RECORDED INFORMATION section start

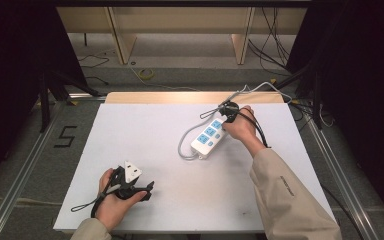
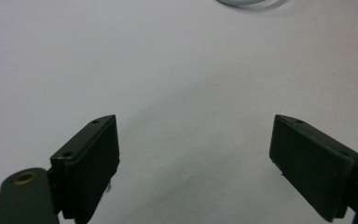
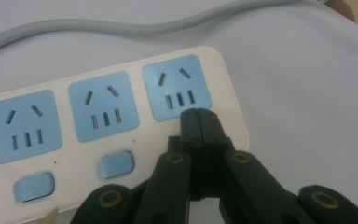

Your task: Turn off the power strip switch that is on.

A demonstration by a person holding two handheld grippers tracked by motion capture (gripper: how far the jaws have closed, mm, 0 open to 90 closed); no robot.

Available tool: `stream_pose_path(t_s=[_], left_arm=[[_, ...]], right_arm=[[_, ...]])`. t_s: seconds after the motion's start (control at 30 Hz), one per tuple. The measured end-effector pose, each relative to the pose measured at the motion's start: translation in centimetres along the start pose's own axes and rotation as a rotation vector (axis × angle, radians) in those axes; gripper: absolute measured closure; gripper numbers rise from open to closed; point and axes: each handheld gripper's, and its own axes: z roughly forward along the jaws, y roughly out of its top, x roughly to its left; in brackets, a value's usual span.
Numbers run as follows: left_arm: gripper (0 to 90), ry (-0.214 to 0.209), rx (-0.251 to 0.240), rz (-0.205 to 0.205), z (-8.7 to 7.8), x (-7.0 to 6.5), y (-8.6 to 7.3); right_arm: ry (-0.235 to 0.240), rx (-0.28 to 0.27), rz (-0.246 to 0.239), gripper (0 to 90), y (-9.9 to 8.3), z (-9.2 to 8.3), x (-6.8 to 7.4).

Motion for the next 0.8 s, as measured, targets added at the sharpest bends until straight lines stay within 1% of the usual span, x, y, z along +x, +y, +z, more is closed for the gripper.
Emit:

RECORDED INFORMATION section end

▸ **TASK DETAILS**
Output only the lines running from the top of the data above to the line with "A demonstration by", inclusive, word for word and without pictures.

▸ **SOLUTION**
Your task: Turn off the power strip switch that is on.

A demonstration by a person holding two handheld grippers tracked by motion capture (gripper: how far the jaws have closed, mm, 0 open to 90 closed); no robot.

No further output is needed for the exercise.